Women were randomly assigned to the intervention group or a wait-list control group. The intervention consisted of two 90-minute Hatha yoga sessions per week for 12 weeks delivered in a group setting. Sessions were audiotaped, and 50% were randomly assessed for differences from predetermined poses to assess fidelity of the intervention. Yoga teachers called anyone who missed a class. Home practice was encouraged, and all practice times were recorded by participants in weekly logs. Data were collected at baseline, immediately after the intervention, and after three months post-treatment.

• N = 186 (completed initial data), 181 (finally included)
• MEAN AGE = 51.6 years (SD = 9.2 years)
• FEMALES: 100%
• KEY DISEASE CHARACTERISTICS: Breast cancer survivors who had completed cancer treatment within the past three years and were at least two months post-treatment intervention (other than tamoxifen or aromatase inhibitors)
• OTHER KEY SAMPLE CHARACTERISTICS: Those who already completed five hours or more of vigorous physical activity per week were excluded. Those with any prior yoga practice for more than three months were excluded. The majority of participants were college graduates, were employed full or part time, and were married.
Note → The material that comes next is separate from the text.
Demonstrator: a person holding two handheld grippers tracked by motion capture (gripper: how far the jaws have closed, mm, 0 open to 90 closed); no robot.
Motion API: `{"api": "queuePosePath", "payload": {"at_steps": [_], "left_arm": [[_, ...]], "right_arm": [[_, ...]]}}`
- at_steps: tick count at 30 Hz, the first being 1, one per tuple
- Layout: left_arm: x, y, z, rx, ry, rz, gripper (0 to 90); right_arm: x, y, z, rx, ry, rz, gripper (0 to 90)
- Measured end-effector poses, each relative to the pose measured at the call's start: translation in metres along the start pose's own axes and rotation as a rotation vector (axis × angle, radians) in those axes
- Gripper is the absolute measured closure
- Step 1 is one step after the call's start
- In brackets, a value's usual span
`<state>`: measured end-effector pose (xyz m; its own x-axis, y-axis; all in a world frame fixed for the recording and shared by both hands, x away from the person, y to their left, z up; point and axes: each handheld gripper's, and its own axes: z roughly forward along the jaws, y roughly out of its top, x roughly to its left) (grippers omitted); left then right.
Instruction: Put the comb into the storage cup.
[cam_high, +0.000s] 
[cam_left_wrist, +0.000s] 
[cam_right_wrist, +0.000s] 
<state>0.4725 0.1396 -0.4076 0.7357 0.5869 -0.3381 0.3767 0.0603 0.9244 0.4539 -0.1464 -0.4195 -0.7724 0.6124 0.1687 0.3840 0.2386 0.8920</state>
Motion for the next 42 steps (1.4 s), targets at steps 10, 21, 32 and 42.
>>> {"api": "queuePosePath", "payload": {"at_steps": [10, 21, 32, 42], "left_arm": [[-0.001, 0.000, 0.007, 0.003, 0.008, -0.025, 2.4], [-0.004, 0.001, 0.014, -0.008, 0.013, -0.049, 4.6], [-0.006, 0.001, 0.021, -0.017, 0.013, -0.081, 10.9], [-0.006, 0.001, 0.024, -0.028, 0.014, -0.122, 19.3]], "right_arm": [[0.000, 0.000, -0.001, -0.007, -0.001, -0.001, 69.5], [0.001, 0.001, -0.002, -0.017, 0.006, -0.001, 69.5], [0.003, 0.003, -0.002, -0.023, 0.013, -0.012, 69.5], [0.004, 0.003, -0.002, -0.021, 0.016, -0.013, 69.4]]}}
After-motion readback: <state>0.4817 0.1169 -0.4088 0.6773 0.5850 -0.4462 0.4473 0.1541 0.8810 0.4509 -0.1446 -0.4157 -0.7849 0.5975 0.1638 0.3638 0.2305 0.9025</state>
The average time since treatment was 10.9 months (SD = 7.9 months).

• SITE: Single-site
• SETTING TYPE: Outpatient
• LOCATION: Ohio, United States

• PHASE OF CARE: Late effects and survivorship

Single-blinded, randomized, controlled trial

• Multidimensional Fatigue Symptom Inventory Short Form (MFSI-SF)
• Short Form (SF-36)
• Center for Epidemiological Studies Depression Scale (CES-D)
• Pittsburgh Sleep Quality Index (PSQI)
• Fasting blood samples for proinflammatory cytokines

Patients attended a median of 79% of yoga classes and reported an average of 24.69 minutes of practice per day at home and in class over 12 weeks. Immediately after the intervention, there were no differences between the groups in fatigue; however, in the yoga group, fatigue was significantly lower at three months (Cohen’s d = -0.36, p = 0.002). Vitality in the yoga group was significantly higher immediately post-treatment and at three months (p = 0.01). There were no differences between the groups in depressive symptoms. Immediately postintervention, there were no differences between groups in cytokine levels; however, at three months, the yoga group had significantly lower cytokine levels compared to the control group (p < 0.05). Yoga participants reported improved sleep compared to patients in the control group (p = 0.03).

Yoga was associated with reduced fatigue, increased vitality, improved sleep, and reduced cytokine levels. Yoga did not appear to have an effect on depressive symptoms in this study.

• Baseline sample/group differences of import
• Risk of bias (no appropriate attentional control condition)
• Risk of bias (sample characteristics)
• Other limitations/explanation: The sample included only women who were highly educated and had higher income levels.

The findings of this study demonstrated that yoga practice was effective in reducing fatigue and improving vitality and sleep in this patient population. Nurses can suggest that patients become involved in yoga practice as a way to manage fatigue and sleep disturbance. These findings also suggest that yoga can have an impact on subclinical inflammation, which may be a mechanism that fuels fatigue and the decline of physical function.